Relatively meager salary levels indicate a lack of value accorded a job.  What kind of priorities is that?

No wonder the United States faces a shortage of teachers. 


August 13, 2001   2:05 p.m.  --  There is a widespread notion in the country that the Bush presidency is somewhat less than legitimate, since he lost the popular vote, and gained an Electoral College victory only through a Supreme Court diktat.

Rabid right-wingers, apparently desperate, have enlisted a ridiculous T-Shirt  to counter this belief.

The "Bush Country" T-shirt shows a map of the United States coded not state by state, but county by county -- the now-familiar red for Bush, blue for Gore.  On a county by county basis, the nation is indeed awash in red.  All this red "Bush Country" must have looked very exciting to the T-shirt designers and their conservative backers.

But what does this map actually mean, given that the popular vote and the electoral college were virtually evenly divided?  It merely means that a large number of the most sparsely populated areas of the country voted for Bush.  What this bizarre fact proves to the right-wingers about the legitimacy of the Bush presidency is anyone's guess, but it doesn't prove much to me.


August 12, 2001   10:50 p.m.  --  Two medical-related stories appeared in The New York Times the other day: "Diet and Exercise Are Found to Cut Diabetes by Half" and "Anticholesterol Drug Pulled After Link With 31 Deaths."  The obvious link between them is invisible to too many people.

In the first story, patients who ate less fat, exercised two and a half hours per week, and lost a moderate amount of weight cut the incidence of diabetes by more than half among those most at risk.  These results were better than obtained by use of drugs.

Well, if you don't poison the body with fats, burden it with too much weight, and if you combine that with moving around a bit like the body was designed to do, of course the body will function better and be much less likely to develop diabetes.

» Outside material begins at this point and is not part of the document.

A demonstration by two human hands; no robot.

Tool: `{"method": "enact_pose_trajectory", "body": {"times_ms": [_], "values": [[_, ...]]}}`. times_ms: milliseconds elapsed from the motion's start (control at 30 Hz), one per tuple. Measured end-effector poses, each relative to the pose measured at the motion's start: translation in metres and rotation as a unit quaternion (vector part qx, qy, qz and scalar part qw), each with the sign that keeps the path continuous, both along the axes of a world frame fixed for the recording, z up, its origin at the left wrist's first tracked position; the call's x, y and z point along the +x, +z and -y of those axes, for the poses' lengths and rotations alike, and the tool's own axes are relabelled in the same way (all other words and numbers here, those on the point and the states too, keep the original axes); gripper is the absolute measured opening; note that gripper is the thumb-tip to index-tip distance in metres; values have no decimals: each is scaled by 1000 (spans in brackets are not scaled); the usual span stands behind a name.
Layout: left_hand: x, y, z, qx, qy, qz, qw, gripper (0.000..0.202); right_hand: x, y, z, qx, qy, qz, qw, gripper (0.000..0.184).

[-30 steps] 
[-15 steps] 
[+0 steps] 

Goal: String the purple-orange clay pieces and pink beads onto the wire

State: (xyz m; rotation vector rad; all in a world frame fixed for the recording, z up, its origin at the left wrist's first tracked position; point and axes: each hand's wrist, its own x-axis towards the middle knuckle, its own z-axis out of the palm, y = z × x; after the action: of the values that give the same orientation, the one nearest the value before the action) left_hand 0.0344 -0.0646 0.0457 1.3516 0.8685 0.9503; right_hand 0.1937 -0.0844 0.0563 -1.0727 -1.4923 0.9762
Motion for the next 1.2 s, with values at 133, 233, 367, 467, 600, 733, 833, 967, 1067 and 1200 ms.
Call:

Since the vast bulk of the fat which people ingest is contained in animal-derived foods -- meat, poultry, fish, dairy, eggs -- one way to avoid diabetes is to eat in a more vegetarian style.

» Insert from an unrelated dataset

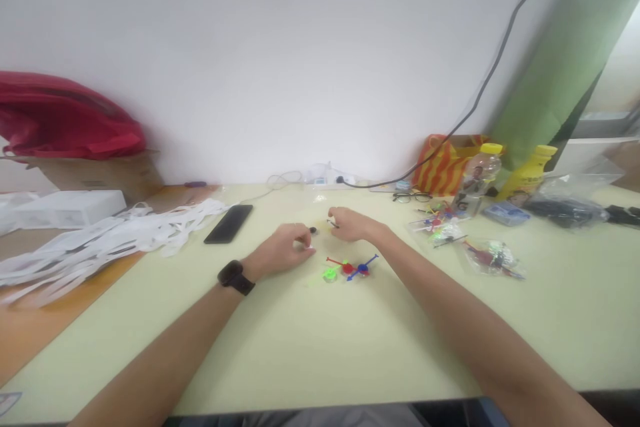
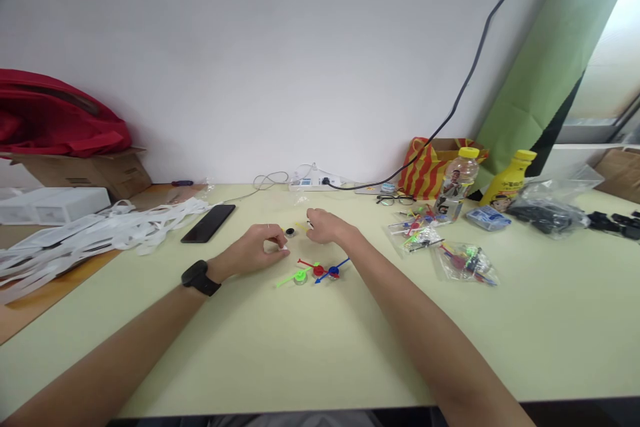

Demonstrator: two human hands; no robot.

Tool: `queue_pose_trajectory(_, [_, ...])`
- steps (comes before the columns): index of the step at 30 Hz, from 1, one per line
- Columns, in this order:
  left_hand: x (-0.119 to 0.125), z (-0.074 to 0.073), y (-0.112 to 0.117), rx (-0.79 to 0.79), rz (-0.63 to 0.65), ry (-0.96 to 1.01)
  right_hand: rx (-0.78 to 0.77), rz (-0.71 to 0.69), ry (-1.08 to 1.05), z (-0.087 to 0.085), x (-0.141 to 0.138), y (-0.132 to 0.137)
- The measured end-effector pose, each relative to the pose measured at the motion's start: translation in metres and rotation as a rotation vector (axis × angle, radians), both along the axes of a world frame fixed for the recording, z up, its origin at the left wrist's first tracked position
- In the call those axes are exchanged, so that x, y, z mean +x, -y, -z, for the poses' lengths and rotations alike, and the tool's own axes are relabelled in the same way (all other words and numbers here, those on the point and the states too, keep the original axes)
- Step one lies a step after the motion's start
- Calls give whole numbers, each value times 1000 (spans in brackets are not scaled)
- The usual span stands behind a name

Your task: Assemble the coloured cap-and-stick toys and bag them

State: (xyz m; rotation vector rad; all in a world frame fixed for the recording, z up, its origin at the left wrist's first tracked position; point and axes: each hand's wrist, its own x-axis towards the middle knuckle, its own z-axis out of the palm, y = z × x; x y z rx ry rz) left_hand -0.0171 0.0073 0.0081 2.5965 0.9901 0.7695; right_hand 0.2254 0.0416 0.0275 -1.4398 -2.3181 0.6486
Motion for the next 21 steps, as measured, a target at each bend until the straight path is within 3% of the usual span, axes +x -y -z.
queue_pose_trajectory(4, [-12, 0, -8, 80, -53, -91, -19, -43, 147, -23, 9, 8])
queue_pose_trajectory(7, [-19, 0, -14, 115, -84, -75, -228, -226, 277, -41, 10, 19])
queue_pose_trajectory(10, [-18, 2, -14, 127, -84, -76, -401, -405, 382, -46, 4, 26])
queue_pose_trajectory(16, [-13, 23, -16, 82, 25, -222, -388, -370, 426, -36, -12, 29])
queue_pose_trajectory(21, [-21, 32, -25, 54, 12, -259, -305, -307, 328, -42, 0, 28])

As far as the other story about the anticholesterol drug being pulled, most people don't really need that drug at all.  The body produces cholesterol on its own.  You don't need to ingest much, if any, to be healthy.  Only people with a genetic problem which causes their own bodies to produce too much cholesterol perhaps need a cholesterol-lowering drug.

But for most people, wouldn't the obvious solution be -- stop eating so many foods containing cholesterol.  Then you won't need a cholesterol-lowering drug that may kill you.

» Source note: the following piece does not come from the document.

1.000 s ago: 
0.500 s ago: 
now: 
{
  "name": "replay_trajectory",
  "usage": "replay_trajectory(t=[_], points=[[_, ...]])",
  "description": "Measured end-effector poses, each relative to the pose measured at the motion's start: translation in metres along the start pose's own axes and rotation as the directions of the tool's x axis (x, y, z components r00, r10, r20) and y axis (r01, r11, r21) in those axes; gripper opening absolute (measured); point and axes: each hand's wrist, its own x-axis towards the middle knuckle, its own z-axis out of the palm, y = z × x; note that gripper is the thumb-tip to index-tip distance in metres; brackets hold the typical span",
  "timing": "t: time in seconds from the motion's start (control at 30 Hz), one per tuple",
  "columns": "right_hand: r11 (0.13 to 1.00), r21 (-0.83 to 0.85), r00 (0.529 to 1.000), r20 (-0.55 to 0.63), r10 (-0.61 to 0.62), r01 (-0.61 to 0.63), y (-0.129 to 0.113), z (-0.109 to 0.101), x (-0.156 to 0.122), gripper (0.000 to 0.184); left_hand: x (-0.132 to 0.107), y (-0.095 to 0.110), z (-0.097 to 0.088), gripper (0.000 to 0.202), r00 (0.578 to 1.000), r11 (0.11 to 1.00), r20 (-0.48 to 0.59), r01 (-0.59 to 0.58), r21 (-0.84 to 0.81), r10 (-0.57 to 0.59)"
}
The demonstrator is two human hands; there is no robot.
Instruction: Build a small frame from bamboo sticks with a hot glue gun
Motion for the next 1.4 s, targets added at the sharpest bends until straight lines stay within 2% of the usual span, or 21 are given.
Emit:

Cholesterol is found, in practical terms, only in animal-derived foods -- the same foods implicated in diabetes.  People insist on eating huge amounts of these foods every day, and then want a "magic pill" to cure them of the poison that they have ingested.

Well, even if another cholesterol-lowering drug works for them, that wouldn't take care of the problem that eating animal foods is, as the companion story reported,  linked to the incidence of diabetes -- as well, I should add, to the incidence of many types of cancers.

The common lesson of the two stories is: take care of your body by exercising and avoiding animal foods, and your chances of living a longer, healthier life will be greatly increased.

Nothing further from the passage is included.